═══ Input records
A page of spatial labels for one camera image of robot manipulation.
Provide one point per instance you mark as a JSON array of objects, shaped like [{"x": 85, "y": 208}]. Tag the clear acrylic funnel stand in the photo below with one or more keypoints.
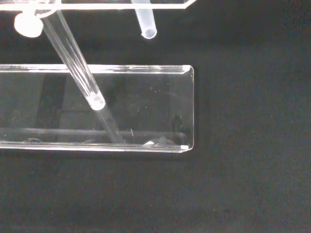
[{"x": 145, "y": 109}]

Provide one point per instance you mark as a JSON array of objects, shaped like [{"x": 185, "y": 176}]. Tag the black bench cloth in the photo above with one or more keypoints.
[{"x": 243, "y": 170}]

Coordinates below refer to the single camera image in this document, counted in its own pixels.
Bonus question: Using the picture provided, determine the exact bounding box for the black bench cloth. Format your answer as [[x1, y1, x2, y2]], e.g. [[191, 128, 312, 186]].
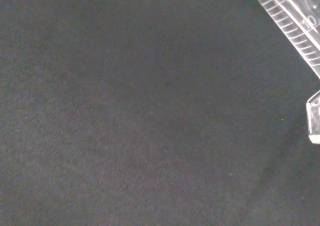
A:
[[0, 0, 320, 226]]

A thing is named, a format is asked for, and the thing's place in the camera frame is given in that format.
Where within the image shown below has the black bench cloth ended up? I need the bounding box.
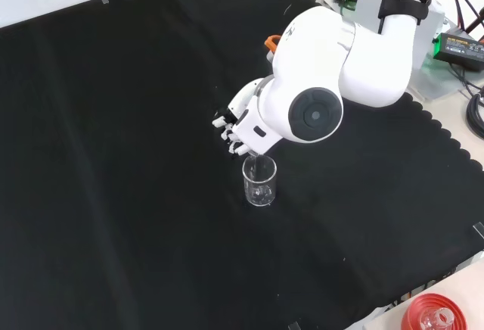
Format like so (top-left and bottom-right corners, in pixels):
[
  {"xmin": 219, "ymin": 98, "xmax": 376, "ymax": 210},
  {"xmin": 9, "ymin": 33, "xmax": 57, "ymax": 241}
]
[{"xmin": 0, "ymin": 0, "xmax": 484, "ymax": 330}]

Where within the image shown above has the green cable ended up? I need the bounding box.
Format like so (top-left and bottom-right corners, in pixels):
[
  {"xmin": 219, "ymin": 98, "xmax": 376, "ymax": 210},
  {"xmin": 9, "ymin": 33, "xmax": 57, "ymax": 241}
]
[{"xmin": 339, "ymin": 0, "xmax": 355, "ymax": 23}]

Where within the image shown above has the tall clear glass beaker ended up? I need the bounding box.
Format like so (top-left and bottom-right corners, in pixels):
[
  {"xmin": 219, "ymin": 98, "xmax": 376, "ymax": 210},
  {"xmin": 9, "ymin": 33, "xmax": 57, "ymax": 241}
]
[{"xmin": 241, "ymin": 154, "xmax": 278, "ymax": 207}]

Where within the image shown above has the pale board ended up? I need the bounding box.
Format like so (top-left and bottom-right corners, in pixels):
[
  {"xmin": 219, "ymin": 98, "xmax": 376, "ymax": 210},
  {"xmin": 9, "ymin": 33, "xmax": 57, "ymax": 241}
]
[{"xmin": 354, "ymin": 0, "xmax": 446, "ymax": 70}]

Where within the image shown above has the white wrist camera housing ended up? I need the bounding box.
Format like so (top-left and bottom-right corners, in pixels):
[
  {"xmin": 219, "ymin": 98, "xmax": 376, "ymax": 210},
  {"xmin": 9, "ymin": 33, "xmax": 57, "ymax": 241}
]
[{"xmin": 231, "ymin": 108, "xmax": 283, "ymax": 156}]

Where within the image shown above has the small clear glass flask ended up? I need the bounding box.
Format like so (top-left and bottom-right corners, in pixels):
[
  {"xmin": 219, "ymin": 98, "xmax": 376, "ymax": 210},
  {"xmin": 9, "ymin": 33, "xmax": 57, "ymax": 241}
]
[{"xmin": 420, "ymin": 307, "xmax": 455, "ymax": 330}]

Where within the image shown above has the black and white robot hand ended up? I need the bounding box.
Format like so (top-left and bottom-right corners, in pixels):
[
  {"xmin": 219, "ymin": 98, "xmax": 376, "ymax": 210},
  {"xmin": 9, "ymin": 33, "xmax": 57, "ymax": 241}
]
[{"xmin": 210, "ymin": 78, "xmax": 265, "ymax": 157}]

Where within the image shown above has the red ribbed round dish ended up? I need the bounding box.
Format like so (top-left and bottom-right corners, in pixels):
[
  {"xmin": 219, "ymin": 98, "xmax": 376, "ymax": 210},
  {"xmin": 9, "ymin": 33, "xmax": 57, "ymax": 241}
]
[{"xmin": 400, "ymin": 292, "xmax": 467, "ymax": 330}]

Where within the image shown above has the black power adapter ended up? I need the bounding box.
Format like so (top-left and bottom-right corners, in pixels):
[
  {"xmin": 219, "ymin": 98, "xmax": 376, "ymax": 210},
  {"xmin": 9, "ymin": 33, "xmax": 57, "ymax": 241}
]
[{"xmin": 432, "ymin": 33, "xmax": 484, "ymax": 73}]

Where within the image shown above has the black cable coil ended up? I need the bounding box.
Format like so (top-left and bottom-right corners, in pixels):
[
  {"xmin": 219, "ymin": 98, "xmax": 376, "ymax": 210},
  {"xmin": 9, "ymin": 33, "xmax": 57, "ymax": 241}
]
[{"xmin": 465, "ymin": 87, "xmax": 484, "ymax": 139}]

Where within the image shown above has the grey metal base plate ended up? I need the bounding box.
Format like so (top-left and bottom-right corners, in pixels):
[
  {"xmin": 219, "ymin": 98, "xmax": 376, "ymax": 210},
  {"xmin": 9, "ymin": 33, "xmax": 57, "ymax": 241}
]
[{"xmin": 321, "ymin": 0, "xmax": 484, "ymax": 103}]

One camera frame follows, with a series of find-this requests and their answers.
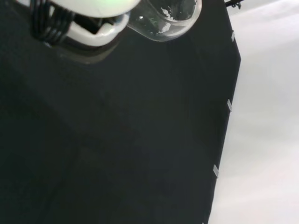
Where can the black cloth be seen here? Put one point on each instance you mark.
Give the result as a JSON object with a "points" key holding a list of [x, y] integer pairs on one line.
{"points": [[116, 128]]}

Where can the grey tape clip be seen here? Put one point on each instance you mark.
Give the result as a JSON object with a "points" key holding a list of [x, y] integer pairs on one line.
{"points": [[232, 36], [216, 171], [229, 105]]}

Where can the black tripod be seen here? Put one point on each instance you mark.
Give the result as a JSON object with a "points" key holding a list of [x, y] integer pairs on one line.
{"points": [[233, 2]]}

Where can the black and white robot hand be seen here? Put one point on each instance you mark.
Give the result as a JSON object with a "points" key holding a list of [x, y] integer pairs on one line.
{"points": [[93, 7]]}
══════
Action item> Transcribe each entry above without alteration, but keep the pictures out.

Expected answer>
A page of spatial labels for one camera image of robot manipulation.
Provide one point per instance you mark as a JSON array of objects, shaped like [{"x": 85, "y": 208}]. Tag the clear acrylic funnel stand in the photo below with one or more keypoints.
[{"x": 145, "y": 109}]

Provide one point per instance you mark as a JSON array of objects, shaped like [{"x": 185, "y": 176}]. Tag the black bench cloth in the photo above with one or more keypoints.
[{"x": 243, "y": 170}]

Coordinates below refer to the single camera image in this document, counted in its own pixels.
Bonus question: Using the picture provided, determine the exact bounding box for the black bench cloth. Format your answer as [[x1, y1, x2, y2]], e.g. [[191, 128, 312, 186]].
A:
[[0, 0, 320, 226]]

A thing is named, a format is asked for, and the thing's place in the camera frame is given in that format.
Where within the image shown below has the black bench cloth ended up? I need the bounding box.
Format like so (top-left and bottom-right corners, in pixels):
[
  {"xmin": 219, "ymin": 98, "xmax": 376, "ymax": 210},
  {"xmin": 9, "ymin": 33, "xmax": 57, "ymax": 241}
]
[{"xmin": 0, "ymin": 0, "xmax": 484, "ymax": 330}]

Where within the image shown above has the green cable ended up? I need the bounding box.
Format like so (top-left and bottom-right corners, in pixels):
[
  {"xmin": 219, "ymin": 98, "xmax": 376, "ymax": 210},
  {"xmin": 9, "ymin": 33, "xmax": 57, "ymax": 241}
]
[{"xmin": 339, "ymin": 0, "xmax": 355, "ymax": 23}]

Where within the image shown above has the tall clear glass beaker ended up? I need the bounding box.
Format like so (top-left and bottom-right corners, in pixels):
[
  {"xmin": 219, "ymin": 98, "xmax": 376, "ymax": 210},
  {"xmin": 9, "ymin": 33, "xmax": 57, "ymax": 241}
]
[{"xmin": 241, "ymin": 154, "xmax": 278, "ymax": 207}]

Where within the image shown above has the pale board ended up? I need the bounding box.
Format like so (top-left and bottom-right corners, in pixels):
[
  {"xmin": 219, "ymin": 98, "xmax": 376, "ymax": 210},
  {"xmin": 9, "ymin": 33, "xmax": 57, "ymax": 241}
]
[{"xmin": 354, "ymin": 0, "xmax": 446, "ymax": 70}]

Where within the image shown above has the white wrist camera housing ended up? I need the bounding box.
Format like so (top-left and bottom-right corners, in pixels):
[
  {"xmin": 219, "ymin": 98, "xmax": 376, "ymax": 210},
  {"xmin": 9, "ymin": 33, "xmax": 57, "ymax": 241}
]
[{"xmin": 231, "ymin": 108, "xmax": 283, "ymax": 156}]

Where within the image shown above has the small clear glass flask ended up? I need the bounding box.
Format like so (top-left and bottom-right corners, in pixels):
[
  {"xmin": 219, "ymin": 98, "xmax": 376, "ymax": 210},
  {"xmin": 9, "ymin": 33, "xmax": 57, "ymax": 241}
]
[{"xmin": 420, "ymin": 307, "xmax": 455, "ymax": 330}]

Where within the image shown above has the black and white robot hand ended up? I need the bounding box.
Format like so (top-left and bottom-right corners, in pixels):
[
  {"xmin": 219, "ymin": 98, "xmax": 376, "ymax": 210},
  {"xmin": 9, "ymin": 33, "xmax": 57, "ymax": 241}
]
[{"xmin": 210, "ymin": 78, "xmax": 265, "ymax": 157}]

Where within the image shown above has the red ribbed round dish ended up? I need the bounding box.
Format like so (top-left and bottom-right corners, in pixels):
[
  {"xmin": 219, "ymin": 98, "xmax": 376, "ymax": 210},
  {"xmin": 9, "ymin": 33, "xmax": 57, "ymax": 241}
]
[{"xmin": 400, "ymin": 292, "xmax": 467, "ymax": 330}]

Where within the image shown above has the black power adapter ended up? I need the bounding box.
Format like so (top-left and bottom-right corners, in pixels):
[
  {"xmin": 219, "ymin": 98, "xmax": 376, "ymax": 210},
  {"xmin": 9, "ymin": 33, "xmax": 57, "ymax": 241}
]
[{"xmin": 432, "ymin": 33, "xmax": 484, "ymax": 73}]

Where within the image shown above has the black cable coil ended up? I need the bounding box.
Format like so (top-left and bottom-right corners, in pixels):
[
  {"xmin": 219, "ymin": 98, "xmax": 376, "ymax": 210},
  {"xmin": 9, "ymin": 33, "xmax": 57, "ymax": 241}
]
[{"xmin": 465, "ymin": 87, "xmax": 484, "ymax": 139}]

Where within the image shown above has the grey metal base plate ended up? I need the bounding box.
Format like so (top-left and bottom-right corners, in pixels):
[
  {"xmin": 219, "ymin": 98, "xmax": 376, "ymax": 210},
  {"xmin": 9, "ymin": 33, "xmax": 57, "ymax": 241}
]
[{"xmin": 321, "ymin": 0, "xmax": 484, "ymax": 103}]

One camera frame follows, with a series of find-this requests and their answers.
Where can the black cloth be seen here? Put one point on each instance you mark.
Give the result as a JSON object with a "points" key holding a list of [x, y] integer pairs on one line.
{"points": [[116, 128]]}

Where can the grey tape clip be seen here? Put one point on each instance you mark.
Give the result as a JSON object with a "points" key holding a list of [x, y] integer pairs on one line.
{"points": [[232, 36], [216, 171], [229, 105]]}

Where can the black tripod be seen here? Put one point on each instance you mark.
Give the result as a JSON object with a "points" key holding a list of [x, y] integer pairs on one line.
{"points": [[233, 2]]}

Where can the black and white robot hand be seen here? Put one point on each instance you mark.
Give the result as a JSON object with a "points" key holding a list of [x, y] integer pairs on one line.
{"points": [[93, 7]]}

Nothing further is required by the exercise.